*** SUPPLIED DATA Section Begins ***
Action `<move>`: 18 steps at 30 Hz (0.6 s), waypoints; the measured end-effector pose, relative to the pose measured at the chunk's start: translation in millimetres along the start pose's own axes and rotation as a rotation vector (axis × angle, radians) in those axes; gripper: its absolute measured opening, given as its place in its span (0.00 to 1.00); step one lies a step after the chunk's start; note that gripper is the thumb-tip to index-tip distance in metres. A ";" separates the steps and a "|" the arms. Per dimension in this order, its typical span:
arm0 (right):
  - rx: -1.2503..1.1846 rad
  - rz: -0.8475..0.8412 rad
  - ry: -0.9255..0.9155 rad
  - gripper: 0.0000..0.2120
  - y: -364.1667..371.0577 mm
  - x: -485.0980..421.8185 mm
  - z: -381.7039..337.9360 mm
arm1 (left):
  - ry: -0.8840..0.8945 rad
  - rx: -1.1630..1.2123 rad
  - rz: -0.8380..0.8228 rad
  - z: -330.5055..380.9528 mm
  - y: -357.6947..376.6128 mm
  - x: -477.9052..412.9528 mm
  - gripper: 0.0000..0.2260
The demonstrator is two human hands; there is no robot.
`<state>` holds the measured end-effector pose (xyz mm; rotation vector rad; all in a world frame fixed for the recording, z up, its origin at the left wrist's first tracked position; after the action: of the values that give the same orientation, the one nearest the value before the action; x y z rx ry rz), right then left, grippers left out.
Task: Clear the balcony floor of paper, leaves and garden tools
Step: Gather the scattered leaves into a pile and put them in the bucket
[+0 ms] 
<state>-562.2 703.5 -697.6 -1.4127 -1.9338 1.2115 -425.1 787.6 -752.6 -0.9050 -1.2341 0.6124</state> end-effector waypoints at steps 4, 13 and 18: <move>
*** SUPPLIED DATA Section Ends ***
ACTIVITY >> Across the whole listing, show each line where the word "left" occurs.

EXERCISE OUTPUT >>
arm1 (left):
`<state>` holds the measured end-effector pose (xyz mm; rotation vector rad; all in a world frame fixed for the recording, z up, its origin at the left wrist's first tracked position; after the action: of the values that give the same orientation, the one nearest the value before the action; x y z rx ry rz), right then left, grippers left out.

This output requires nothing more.